--- Work item ---
What is the number of lines below that contain the string "photo"? Give it and nothing else.

━━ Dataset extract

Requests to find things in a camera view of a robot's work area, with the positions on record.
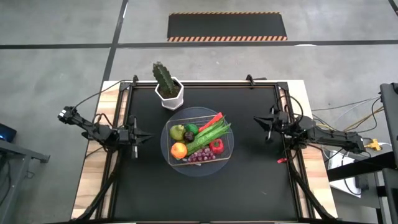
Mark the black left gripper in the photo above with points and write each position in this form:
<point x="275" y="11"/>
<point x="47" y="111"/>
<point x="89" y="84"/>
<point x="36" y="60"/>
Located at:
<point x="129" y="137"/>

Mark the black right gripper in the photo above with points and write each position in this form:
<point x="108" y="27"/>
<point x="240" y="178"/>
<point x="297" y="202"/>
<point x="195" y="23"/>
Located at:
<point x="281" y="123"/>

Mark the green pear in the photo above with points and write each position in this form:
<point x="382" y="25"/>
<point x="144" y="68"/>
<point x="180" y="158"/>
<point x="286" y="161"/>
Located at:
<point x="177" y="132"/>

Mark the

━━━━

--- Answer to this problem ---
3